Basically, I want to know a faster way to cut a Pandas framework with a conditional cut based on a regular expression. For example, the following df (there are more than 4 variations in string_column, they are for illustrative purposes only):
index, string_col1, string_col2, value 0, 'apple', 'this', 10 1, 'pen', 'is', 123 2, 'pineapple', 'sparta', 20 3, 'pen pineapple apple pen', 'this', 234 4, 'apple', 'is', 212 5, 'pen', 'sparta', 50 6, 'pineapple', 'this', 69 7, 'pen pineapple apple pen', 'is', 79 8, 'apple pen', 'sparta again', 78 ... 100000, 'pen pineapple apple pen', 'this is sparta', 392
I need to do boolean conditional slicing according to string_column using a regular expression when looking for indexes with minimum and maximum in the value column, and then finally find the difference between the minimum and maximum value.
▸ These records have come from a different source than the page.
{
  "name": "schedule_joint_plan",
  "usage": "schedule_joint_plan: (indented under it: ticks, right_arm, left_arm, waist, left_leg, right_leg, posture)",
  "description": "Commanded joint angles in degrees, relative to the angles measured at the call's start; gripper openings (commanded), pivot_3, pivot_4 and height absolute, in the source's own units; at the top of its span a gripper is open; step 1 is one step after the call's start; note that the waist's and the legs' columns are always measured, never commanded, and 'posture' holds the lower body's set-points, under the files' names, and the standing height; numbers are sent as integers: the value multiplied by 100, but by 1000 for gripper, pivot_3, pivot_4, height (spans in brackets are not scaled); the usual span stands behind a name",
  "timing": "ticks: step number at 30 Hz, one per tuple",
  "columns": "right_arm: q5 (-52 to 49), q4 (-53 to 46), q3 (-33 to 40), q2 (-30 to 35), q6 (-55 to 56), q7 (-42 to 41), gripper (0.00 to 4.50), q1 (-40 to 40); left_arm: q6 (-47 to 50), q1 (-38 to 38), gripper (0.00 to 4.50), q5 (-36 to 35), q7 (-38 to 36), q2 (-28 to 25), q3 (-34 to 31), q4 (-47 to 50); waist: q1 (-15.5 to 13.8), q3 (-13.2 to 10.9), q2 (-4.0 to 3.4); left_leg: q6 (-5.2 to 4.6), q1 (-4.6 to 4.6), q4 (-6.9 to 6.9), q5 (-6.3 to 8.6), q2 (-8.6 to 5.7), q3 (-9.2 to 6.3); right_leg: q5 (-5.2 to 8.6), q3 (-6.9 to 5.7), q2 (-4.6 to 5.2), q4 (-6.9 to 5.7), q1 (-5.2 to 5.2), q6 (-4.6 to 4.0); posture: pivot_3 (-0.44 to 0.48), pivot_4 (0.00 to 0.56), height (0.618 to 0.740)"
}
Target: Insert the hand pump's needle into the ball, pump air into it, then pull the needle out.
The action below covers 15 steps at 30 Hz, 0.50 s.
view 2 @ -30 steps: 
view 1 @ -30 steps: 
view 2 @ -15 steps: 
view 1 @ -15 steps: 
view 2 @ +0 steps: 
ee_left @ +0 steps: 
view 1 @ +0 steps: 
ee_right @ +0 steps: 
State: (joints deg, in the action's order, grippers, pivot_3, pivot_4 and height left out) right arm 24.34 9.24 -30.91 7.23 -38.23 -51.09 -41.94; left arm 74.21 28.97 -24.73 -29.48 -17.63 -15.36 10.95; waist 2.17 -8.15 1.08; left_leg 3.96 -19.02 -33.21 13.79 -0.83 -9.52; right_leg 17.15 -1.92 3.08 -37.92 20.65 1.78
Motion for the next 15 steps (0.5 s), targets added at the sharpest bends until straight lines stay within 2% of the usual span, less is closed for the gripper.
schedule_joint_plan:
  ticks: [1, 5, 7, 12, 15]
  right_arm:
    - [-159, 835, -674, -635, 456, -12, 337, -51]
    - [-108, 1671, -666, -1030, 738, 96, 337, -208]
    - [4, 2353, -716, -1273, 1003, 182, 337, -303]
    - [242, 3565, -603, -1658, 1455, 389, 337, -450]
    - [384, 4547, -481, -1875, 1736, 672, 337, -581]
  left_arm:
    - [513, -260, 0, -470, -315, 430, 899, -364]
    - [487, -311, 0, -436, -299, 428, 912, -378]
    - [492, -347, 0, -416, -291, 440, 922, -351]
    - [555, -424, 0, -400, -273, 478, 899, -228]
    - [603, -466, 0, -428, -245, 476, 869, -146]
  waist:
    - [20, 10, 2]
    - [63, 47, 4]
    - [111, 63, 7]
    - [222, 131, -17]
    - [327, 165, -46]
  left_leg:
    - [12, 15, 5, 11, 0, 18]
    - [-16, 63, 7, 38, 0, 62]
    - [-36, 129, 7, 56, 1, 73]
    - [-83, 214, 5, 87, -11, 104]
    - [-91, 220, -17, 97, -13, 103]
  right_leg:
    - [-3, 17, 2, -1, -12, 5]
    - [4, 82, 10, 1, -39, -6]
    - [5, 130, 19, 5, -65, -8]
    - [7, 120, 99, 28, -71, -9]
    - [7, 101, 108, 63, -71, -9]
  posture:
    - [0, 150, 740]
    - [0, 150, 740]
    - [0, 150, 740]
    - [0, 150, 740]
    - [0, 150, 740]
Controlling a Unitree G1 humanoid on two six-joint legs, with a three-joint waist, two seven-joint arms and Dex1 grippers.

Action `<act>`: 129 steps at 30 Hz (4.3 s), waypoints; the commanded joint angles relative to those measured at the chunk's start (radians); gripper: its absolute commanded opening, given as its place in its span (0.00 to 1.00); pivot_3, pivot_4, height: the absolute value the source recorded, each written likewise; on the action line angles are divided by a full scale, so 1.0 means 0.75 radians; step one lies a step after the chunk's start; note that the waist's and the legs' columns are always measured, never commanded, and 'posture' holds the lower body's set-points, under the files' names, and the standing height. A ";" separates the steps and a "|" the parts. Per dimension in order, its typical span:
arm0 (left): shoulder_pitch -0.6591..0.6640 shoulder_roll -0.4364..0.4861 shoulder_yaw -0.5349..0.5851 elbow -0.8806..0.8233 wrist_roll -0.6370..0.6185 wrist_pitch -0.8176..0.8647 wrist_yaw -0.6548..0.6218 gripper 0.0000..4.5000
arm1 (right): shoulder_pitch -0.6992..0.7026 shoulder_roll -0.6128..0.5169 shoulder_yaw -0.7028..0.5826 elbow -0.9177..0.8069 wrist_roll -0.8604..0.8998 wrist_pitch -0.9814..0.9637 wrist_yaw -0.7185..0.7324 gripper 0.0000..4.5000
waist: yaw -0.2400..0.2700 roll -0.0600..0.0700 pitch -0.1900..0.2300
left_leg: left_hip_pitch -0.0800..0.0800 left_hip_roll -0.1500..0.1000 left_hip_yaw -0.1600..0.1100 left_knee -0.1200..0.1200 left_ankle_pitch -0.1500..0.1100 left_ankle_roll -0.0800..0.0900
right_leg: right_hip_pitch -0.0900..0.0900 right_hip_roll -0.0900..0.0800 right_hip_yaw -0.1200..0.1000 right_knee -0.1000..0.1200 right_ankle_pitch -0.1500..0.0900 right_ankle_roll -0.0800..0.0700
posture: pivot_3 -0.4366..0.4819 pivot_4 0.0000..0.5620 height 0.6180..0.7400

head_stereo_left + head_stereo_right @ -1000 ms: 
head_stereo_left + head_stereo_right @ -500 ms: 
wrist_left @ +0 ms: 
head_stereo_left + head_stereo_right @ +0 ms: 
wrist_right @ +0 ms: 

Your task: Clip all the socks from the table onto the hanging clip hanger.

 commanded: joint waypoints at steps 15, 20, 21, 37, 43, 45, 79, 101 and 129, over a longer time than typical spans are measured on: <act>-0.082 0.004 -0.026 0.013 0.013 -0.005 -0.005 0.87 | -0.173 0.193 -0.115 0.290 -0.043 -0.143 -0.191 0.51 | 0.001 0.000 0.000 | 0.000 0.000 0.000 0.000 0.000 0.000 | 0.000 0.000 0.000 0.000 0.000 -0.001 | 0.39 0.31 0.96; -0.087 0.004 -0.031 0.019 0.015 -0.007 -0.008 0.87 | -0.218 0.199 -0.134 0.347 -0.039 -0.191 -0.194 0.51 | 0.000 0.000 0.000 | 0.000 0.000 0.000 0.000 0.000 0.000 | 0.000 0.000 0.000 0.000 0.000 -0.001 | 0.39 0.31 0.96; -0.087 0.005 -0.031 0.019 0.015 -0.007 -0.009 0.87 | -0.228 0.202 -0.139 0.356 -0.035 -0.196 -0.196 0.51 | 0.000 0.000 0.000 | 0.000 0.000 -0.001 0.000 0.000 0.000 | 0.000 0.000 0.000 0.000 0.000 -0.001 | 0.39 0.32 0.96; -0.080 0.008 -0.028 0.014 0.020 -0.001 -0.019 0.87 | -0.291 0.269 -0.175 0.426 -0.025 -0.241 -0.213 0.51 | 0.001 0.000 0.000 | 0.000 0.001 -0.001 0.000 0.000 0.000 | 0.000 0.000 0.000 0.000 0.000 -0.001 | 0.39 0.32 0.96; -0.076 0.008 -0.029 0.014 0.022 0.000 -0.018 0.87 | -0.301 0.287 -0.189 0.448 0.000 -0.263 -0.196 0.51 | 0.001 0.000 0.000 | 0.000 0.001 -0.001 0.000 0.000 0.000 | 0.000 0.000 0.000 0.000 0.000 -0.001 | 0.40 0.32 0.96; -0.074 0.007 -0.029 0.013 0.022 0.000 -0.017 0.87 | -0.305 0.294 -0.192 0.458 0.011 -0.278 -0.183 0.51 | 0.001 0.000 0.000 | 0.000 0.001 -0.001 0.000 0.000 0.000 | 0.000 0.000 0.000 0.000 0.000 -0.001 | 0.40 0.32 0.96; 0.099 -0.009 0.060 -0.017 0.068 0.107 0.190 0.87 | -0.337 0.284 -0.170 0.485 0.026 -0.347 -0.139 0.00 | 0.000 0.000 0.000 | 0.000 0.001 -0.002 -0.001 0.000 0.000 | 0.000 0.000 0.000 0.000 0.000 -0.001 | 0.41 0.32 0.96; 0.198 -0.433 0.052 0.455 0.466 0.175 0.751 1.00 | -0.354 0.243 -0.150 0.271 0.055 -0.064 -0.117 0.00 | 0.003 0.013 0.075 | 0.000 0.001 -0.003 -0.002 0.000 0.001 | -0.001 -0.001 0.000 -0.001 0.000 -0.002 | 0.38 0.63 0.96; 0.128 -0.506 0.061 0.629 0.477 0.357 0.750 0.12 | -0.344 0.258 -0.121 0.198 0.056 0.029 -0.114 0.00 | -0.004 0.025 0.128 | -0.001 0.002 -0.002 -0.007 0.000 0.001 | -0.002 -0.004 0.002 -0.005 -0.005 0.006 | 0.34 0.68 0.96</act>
I do this in the following way, but it is SUPER SLOW when I have to match many different regex patterns:
pat1 = re.compile('apple') pat2 = re.compile('sparta') mask = (df['string_col1'].str.contains(pat1)) & (df['string_col2'].str.contains(pat2)) max_idx = df[mask].idxmax() min_idx = df[mask].idxmin() difference = df['value'].loc[max_idx] - df['value'].loc[min_idx]
I think in order to get one “difference” answer, I cut df too many times, but I cannot figure out how to do this less. Also, is there a faster way to cut it?
This is an optimization issue, since I know that my code gets what I need for me. Any advice would be appreciated!